◆ Brief
For each line of the data that includes the word "left", copy the line.

◆ Extracted data
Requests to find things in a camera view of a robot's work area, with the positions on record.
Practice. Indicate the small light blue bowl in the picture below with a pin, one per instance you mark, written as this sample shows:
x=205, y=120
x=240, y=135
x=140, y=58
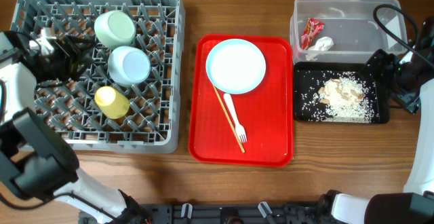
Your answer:
x=128, y=66

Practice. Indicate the clear plastic bin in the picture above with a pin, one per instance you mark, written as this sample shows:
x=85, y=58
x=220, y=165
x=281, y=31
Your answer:
x=350, y=25

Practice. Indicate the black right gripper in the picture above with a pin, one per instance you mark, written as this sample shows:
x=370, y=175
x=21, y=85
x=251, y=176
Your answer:
x=390, y=62

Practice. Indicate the green saucer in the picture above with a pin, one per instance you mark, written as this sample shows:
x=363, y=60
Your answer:
x=114, y=29

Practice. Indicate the rice and food scraps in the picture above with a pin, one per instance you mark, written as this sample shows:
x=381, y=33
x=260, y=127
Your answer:
x=335, y=96

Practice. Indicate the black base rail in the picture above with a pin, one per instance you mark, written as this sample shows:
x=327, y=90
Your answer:
x=291, y=213

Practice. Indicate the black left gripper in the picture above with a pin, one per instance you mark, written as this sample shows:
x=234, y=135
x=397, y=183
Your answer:
x=76, y=58

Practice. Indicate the large light blue plate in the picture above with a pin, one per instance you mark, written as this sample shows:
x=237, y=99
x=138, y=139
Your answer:
x=235, y=66

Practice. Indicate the yellow plastic cup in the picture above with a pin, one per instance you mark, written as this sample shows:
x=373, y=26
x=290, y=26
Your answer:
x=111, y=102

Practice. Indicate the grey dishwasher rack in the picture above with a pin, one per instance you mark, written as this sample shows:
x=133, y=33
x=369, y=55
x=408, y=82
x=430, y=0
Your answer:
x=152, y=122

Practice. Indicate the red snack wrapper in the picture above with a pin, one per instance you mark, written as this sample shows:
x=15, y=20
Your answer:
x=311, y=30

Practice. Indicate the red plastic tray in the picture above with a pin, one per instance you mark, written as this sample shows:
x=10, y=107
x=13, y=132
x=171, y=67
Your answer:
x=266, y=112

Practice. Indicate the white plastic fork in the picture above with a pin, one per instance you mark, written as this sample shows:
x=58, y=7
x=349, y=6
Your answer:
x=239, y=129

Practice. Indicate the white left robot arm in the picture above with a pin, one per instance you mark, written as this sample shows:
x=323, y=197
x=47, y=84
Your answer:
x=36, y=162

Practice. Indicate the wooden chopstick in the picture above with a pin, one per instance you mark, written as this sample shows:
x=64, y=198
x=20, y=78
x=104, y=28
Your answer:
x=228, y=119

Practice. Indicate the white napkin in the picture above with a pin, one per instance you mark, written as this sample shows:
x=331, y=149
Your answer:
x=322, y=45

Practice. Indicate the black waste tray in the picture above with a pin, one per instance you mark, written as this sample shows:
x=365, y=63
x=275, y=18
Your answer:
x=382, y=100

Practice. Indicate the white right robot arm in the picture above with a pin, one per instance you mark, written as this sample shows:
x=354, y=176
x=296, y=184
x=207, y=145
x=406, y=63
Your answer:
x=415, y=203

◆ Output
Practice. Indicate the black left gripper in the picture above with a pin, one per instance you mark, written as this sample shows:
Practice. Indicate the white left robot arm in the picture above with a pin, one per instance you mark, written as this sample shows:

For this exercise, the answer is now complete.